- What to work on -
Copy every line of the records below where the word "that" occurs.

--------------------------------

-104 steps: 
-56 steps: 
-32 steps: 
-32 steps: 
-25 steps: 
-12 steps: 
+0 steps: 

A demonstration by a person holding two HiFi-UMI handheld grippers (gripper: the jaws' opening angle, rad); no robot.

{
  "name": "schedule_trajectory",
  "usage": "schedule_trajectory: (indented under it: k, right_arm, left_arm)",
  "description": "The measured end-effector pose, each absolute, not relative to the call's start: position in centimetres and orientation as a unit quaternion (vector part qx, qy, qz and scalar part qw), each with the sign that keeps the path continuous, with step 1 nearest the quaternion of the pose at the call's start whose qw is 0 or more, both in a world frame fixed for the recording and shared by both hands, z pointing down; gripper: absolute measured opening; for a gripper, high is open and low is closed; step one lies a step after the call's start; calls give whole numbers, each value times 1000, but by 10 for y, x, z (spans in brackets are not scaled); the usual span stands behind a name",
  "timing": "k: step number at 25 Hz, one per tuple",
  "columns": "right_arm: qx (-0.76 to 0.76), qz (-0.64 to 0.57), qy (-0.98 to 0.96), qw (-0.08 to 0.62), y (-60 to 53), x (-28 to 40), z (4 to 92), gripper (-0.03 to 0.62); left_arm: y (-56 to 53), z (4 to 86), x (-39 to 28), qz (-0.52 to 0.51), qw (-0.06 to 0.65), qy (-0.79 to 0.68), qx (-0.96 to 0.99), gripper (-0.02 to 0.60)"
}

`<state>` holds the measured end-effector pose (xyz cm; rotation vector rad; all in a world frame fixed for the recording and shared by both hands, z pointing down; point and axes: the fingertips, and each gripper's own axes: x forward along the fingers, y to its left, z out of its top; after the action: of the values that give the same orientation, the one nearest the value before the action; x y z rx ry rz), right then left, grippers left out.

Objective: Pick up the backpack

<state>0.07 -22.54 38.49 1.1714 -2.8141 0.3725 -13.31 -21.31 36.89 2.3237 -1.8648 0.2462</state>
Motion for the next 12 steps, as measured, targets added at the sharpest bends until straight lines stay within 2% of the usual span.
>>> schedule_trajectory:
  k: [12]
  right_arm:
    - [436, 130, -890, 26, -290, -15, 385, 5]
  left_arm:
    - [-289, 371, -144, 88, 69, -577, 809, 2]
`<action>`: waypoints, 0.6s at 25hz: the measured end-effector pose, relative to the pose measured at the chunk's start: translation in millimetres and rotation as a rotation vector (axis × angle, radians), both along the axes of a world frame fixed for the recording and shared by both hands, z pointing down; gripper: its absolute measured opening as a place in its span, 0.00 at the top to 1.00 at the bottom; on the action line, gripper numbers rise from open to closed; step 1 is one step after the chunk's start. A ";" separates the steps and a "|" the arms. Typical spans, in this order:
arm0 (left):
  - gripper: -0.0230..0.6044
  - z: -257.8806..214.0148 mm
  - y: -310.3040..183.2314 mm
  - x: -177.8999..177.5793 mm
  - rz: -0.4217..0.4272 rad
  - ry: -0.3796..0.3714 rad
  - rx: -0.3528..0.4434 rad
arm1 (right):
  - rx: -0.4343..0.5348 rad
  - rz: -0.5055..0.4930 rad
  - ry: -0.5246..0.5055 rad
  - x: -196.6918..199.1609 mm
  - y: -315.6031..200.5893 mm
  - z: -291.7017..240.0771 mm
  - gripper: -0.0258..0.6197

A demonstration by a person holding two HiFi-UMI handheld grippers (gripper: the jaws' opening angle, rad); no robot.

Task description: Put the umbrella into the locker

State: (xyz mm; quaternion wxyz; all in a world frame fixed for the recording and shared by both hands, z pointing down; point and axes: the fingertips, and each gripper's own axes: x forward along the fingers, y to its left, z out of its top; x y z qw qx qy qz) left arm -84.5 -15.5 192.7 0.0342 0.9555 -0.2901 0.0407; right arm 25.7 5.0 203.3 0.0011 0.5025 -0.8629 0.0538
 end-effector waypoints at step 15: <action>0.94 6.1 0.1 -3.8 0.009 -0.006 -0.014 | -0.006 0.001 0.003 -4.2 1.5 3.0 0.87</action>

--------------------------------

- Written response -
  "description": "The measured end-effector pose, each absolute, not relative to the call's start: position in centimetres and orientation as a unit quaternion (vector part qx, qy, qz and scalar part qw), each with the sign that keeps the path continuous, with step 1 nearest the quaternion of the pose at the call's start whose qw is 0 or more, both in a world frame fixed for the recording and shared by both hands, z pointing down; gripper: absolute measured opening; for a gripper, high is open and low is closed; step one lies a step after the call's start; calls give whole numbers, each value times 1000, but by 10 for y, x, z (spans in brackets are not scaled); the usual span stands behind a name",
`<state>` holds the measured end-effector pose (xyz cm; rotation vector rad; all in a world frame fixed for the recording and shared by both hands, z pointing down; point and axes: the fingertips, and each gripper's own axes: x forward along the fingers, y to its left, z out of its top; after the action: of the values that give the same orientation, the one nearest the value before the action; x y z rx ry rz), right then left, grippers left out.

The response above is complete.